### REQUIRED WORK
Leaving the pictures out, print the lines from the first line of the listing through the line containing "Please segment every instance of the folded", exactly as they read, and no others.

+++ GIVEN INFORMATION +++

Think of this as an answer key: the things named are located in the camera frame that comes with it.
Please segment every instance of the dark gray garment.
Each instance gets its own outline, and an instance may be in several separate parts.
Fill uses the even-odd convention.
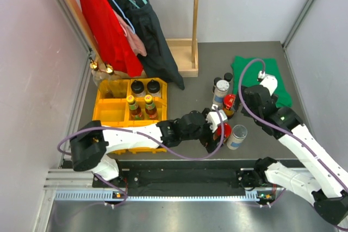
[[[115,0],[126,17],[134,26],[138,37],[143,41],[147,56],[138,55],[148,77],[159,77],[162,80],[176,83],[184,90],[184,80],[179,74],[178,67],[169,50],[156,13],[150,2],[144,4],[142,0],[134,0],[140,7],[136,8],[129,0]],[[112,0],[108,0],[112,8],[120,15],[120,11]]]

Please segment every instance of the black lid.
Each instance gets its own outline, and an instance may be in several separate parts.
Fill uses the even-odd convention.
[[[156,80],[149,81],[147,83],[147,90],[149,93],[159,92],[160,90],[159,82],[157,82]]]
[[[232,78],[233,78],[233,74],[231,73],[225,73],[225,75],[223,76],[223,79],[228,82],[230,82]]]
[[[214,85],[216,85],[218,83],[218,81],[222,80],[221,77],[216,77],[214,79]]]
[[[130,85],[130,88],[132,88],[132,92],[136,94],[142,93],[145,89],[144,84],[141,81],[137,81],[137,80],[132,82],[132,84]]]

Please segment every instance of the white wall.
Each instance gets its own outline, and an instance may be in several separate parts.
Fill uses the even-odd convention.
[[[85,51],[55,0],[0,0],[0,231],[30,231]]]
[[[192,37],[193,0],[150,2],[166,37]],[[284,41],[305,2],[306,0],[200,0],[198,41]]]
[[[348,1],[317,0],[288,48],[320,144],[348,171]]]

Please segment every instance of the folded green shirt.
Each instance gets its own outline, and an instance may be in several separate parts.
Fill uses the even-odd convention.
[[[233,85],[233,93],[237,94],[238,92],[238,82],[243,71],[244,67],[255,58],[244,59],[243,57],[235,57],[234,62],[231,64],[234,74],[234,85]],[[281,73],[279,71],[277,61],[274,58],[262,59],[266,63],[266,73],[272,76],[275,76],[278,81],[278,87],[275,91],[275,94],[278,95],[277,107],[288,106],[291,107],[293,101],[291,99],[290,94],[286,91],[283,79],[281,77]],[[256,62],[252,64],[249,69],[246,71],[242,85],[250,87],[253,85],[259,84],[257,80],[257,75],[259,71],[262,70],[262,64],[260,62]]]

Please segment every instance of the red shirt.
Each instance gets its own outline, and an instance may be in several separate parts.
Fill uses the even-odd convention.
[[[132,51],[107,0],[80,0],[81,9],[100,49],[101,59],[114,70],[135,77],[142,65]]]

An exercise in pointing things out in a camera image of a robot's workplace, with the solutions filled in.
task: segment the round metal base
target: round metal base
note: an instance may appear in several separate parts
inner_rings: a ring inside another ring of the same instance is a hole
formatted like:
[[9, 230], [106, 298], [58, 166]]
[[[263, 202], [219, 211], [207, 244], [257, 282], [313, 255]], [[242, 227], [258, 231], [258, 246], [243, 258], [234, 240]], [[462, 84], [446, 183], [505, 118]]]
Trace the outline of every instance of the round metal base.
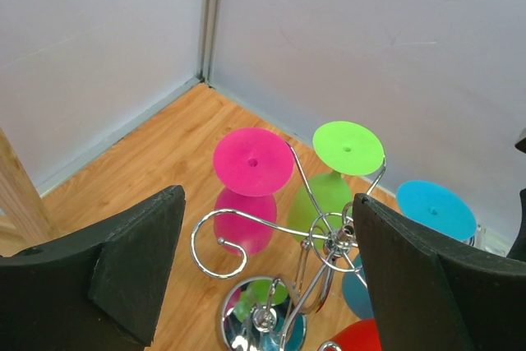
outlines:
[[[262, 283], [258, 281], [270, 285], [272, 280], [272, 277], [266, 276], [251, 277], [237, 284], [227, 294], [219, 309], [219, 333], [228, 350], [279, 351], [280, 331], [285, 322], [290, 297], [287, 294], [284, 300], [275, 298], [277, 303], [272, 304], [268, 314], [265, 301], [261, 300], [261, 293], [255, 295], [251, 291], [261, 289]], [[290, 330], [285, 351], [299, 351], [306, 334], [307, 317], [299, 314]]]

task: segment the blue disc
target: blue disc
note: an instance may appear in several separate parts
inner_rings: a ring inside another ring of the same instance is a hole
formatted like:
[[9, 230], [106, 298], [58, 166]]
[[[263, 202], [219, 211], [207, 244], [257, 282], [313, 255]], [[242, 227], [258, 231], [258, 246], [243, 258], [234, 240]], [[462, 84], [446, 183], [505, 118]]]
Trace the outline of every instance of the blue disc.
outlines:
[[477, 231], [469, 207], [452, 191], [433, 182], [405, 182], [396, 192], [396, 201], [406, 217], [460, 242]]
[[[360, 266], [362, 258], [358, 255], [353, 264]], [[361, 320], [373, 318], [371, 298], [362, 281], [354, 273], [345, 273], [342, 281], [342, 292], [348, 308]]]

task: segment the white wall
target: white wall
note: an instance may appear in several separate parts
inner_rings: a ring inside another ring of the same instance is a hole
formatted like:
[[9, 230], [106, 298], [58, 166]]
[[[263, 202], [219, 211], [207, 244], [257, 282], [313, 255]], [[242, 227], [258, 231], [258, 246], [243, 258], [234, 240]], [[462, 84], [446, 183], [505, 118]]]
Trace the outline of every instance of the white wall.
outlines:
[[196, 74], [201, 1], [0, 0], [0, 125], [34, 183]]
[[371, 128], [385, 187], [438, 182], [514, 238], [526, 0], [220, 0], [218, 23], [218, 89], [306, 141], [334, 119]]

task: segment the wooden floor
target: wooden floor
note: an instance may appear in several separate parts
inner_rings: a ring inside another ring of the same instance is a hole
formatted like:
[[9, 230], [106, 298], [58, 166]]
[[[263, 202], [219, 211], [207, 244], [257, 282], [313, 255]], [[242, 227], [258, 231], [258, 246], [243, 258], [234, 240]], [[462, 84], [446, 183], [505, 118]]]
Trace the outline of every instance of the wooden floor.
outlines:
[[[275, 233], [270, 245], [250, 259], [245, 271], [234, 279], [211, 279], [197, 269], [190, 257], [191, 229], [213, 210], [222, 188], [212, 168], [212, 153], [225, 134], [239, 127], [264, 127], [278, 132], [293, 144], [307, 176], [328, 171], [311, 149], [199, 85], [45, 197], [59, 227], [72, 232], [125, 210], [168, 185], [184, 187], [187, 210], [152, 350], [221, 349], [216, 313], [228, 290], [251, 275], [293, 274], [299, 246], [292, 237], [281, 233]], [[280, 224], [285, 223], [300, 182], [295, 173], [276, 194]], [[353, 192], [367, 189], [360, 178], [350, 178], [349, 183]], [[376, 189], [373, 196], [395, 206], [395, 199], [383, 191]], [[237, 258], [217, 245], [211, 228], [205, 226], [197, 240], [203, 261], [215, 271], [232, 269], [238, 264]], [[0, 253], [4, 254], [24, 247], [19, 238], [5, 235], [1, 243]], [[311, 256], [307, 278], [318, 267], [318, 260]], [[304, 349], [316, 349], [356, 320], [343, 300], [341, 275], [337, 274], [326, 305], [309, 317]]]

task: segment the wood grain
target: wood grain
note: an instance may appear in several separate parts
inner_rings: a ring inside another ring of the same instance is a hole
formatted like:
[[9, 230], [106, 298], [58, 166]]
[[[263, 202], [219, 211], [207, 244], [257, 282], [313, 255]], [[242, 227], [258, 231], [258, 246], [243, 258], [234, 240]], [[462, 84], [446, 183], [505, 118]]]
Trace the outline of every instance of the wood grain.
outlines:
[[39, 193], [1, 128], [0, 208], [30, 245], [59, 236]]
[[[307, 176], [328, 171], [310, 148], [199, 85], [45, 198], [60, 226], [74, 231], [116, 214], [168, 185], [183, 185], [187, 210], [152, 350], [221, 349], [215, 318], [224, 295], [238, 281], [252, 275], [292, 275], [297, 264], [298, 244], [281, 233], [275, 233], [270, 245], [251, 258], [245, 271], [235, 279], [211, 279], [197, 269], [190, 257], [191, 229], [213, 210], [223, 187], [212, 168], [212, 153], [225, 134], [239, 127], [264, 127], [279, 133], [293, 144]], [[361, 178], [348, 181], [354, 192], [364, 192], [368, 187]], [[295, 173], [276, 194], [280, 224], [285, 224], [300, 182]], [[395, 199], [381, 190], [377, 189], [374, 196], [395, 205]], [[211, 224], [203, 227], [197, 246], [201, 259], [212, 270], [231, 270], [238, 264], [238, 258], [217, 245]], [[319, 261], [311, 254], [307, 278], [318, 268]], [[340, 274], [335, 276], [334, 284], [326, 305], [309, 317], [305, 350], [316, 349], [323, 340], [357, 320], [343, 300]]]

+++

### WRITTEN REPLY
Think of this as an answer key: the things named are located in the camera frame that comes with it.
Please segment every instance of the dark gray garment.
Each instance gets its own outline, and an instance may be in several separate parts.
Fill uses the even-odd convention.
[[[115,0],[126,17],[134,26],[138,37],[143,41],[147,56],[138,55],[148,77],[159,77],[162,80],[176,83],[184,90],[184,80],[179,74],[178,67],[169,50],[156,13],[150,2],[144,4],[142,0],[134,0],[140,7],[136,8],[129,0]],[[112,0],[108,0],[112,8],[120,15],[120,11]]]

Please segment every instance of the black lid.
Each instance gets its own outline, and an instance may be in several separate parts.
Fill uses the even-odd convention.
[[[156,80],[149,81],[147,83],[147,90],[149,93],[159,92],[160,90],[159,82],[157,82]]]
[[[232,78],[233,78],[233,74],[231,73],[225,73],[225,75],[223,76],[223,79],[228,82],[230,82]]]
[[[214,85],[216,85],[218,83],[218,81],[222,80],[221,77],[216,77],[214,79]]]
[[[130,85],[130,88],[132,88],[132,92],[136,94],[142,93],[145,89],[144,84],[141,81],[137,81],[137,80],[132,82],[132,84]]]

Please segment every instance of the white wall.
Each instance gets its own outline, and an instance may be in several separate parts.
Fill uses the even-odd convention.
[[[85,51],[55,0],[0,0],[0,231],[30,231]]]
[[[192,37],[193,0],[150,2],[166,37]],[[284,41],[305,2],[306,0],[200,0],[198,41]]]
[[[348,1],[317,0],[288,48],[320,144],[348,171]]]

Please segment every instance of the folded green shirt.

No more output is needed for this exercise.